**The data:**
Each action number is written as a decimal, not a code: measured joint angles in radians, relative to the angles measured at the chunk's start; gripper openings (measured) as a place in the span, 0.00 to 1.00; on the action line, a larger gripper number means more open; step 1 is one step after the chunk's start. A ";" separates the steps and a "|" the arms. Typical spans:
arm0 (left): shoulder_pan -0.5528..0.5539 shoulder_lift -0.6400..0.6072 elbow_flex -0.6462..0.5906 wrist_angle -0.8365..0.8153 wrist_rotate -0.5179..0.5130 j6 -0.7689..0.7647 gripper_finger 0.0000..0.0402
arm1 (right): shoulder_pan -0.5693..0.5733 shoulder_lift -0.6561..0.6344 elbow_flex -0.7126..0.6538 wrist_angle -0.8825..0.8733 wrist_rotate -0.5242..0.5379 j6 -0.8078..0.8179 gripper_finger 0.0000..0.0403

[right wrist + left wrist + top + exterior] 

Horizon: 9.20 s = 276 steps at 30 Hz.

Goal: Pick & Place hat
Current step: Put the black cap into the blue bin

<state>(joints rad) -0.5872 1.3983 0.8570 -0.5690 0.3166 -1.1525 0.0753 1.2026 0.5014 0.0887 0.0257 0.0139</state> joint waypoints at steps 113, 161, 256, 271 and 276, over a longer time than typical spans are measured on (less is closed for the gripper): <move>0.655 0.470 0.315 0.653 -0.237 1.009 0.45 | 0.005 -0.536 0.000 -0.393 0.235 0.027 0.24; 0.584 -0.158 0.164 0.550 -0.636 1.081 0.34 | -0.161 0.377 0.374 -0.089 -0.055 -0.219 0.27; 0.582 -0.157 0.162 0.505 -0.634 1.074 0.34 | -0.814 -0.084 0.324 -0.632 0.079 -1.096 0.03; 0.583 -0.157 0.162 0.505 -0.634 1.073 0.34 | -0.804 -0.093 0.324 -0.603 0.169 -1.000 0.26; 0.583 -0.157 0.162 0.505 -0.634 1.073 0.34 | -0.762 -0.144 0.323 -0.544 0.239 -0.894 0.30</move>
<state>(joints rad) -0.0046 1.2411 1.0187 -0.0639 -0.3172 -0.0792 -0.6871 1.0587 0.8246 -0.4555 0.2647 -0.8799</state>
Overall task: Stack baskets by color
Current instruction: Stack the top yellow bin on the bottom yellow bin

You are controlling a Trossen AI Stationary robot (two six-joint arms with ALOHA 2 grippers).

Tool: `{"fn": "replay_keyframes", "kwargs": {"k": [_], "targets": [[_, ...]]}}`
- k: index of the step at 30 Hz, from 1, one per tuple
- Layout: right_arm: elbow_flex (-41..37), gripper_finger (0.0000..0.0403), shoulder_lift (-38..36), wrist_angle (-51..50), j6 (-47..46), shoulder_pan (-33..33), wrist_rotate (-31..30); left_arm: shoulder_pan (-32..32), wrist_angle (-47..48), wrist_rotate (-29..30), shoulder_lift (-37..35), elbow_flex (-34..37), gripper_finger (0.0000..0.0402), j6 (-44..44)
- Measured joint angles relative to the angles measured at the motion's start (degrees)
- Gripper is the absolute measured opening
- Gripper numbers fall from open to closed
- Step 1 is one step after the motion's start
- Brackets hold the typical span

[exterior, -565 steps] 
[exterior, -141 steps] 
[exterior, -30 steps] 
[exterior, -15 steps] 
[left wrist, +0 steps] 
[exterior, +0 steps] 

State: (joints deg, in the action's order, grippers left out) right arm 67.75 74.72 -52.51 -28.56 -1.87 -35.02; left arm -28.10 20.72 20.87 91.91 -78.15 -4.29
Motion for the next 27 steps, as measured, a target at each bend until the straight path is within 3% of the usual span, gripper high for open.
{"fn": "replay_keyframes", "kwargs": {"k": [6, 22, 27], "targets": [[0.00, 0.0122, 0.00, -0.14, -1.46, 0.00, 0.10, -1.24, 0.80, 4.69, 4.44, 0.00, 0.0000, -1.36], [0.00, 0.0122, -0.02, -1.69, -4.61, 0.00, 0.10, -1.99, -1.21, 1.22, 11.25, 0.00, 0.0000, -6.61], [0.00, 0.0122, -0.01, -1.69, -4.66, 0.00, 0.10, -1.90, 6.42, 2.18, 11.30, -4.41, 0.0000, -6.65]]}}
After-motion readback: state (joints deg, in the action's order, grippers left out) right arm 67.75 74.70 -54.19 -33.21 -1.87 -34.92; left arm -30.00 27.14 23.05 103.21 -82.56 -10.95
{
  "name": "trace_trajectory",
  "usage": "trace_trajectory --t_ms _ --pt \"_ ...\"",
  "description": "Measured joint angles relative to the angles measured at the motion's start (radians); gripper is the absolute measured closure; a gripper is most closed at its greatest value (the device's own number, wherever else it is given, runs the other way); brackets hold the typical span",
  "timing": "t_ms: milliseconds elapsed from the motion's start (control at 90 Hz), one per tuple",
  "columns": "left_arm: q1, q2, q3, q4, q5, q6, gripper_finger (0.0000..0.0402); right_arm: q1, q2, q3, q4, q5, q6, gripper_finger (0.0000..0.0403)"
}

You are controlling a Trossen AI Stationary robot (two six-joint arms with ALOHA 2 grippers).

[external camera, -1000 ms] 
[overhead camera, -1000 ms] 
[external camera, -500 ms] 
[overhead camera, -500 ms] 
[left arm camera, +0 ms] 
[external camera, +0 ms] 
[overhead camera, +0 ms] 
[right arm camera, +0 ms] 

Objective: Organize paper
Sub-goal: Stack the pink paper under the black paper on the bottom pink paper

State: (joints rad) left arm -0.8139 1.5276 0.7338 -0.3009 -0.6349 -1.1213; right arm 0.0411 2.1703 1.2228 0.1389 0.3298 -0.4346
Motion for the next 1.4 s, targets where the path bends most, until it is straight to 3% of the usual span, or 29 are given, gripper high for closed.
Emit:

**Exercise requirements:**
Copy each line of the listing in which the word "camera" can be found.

**Task response:**
[external camera, -1000 ms] 
[overhead camera, -1000 ms] 
[external camera, -500 ms] 
[overhead camera, -500 ms] 
[left arm camera, +0 ms] 
[external camera, +0 ms] 
[overhead camera, +0 ms] 
[right arm camera, +0 ms] 

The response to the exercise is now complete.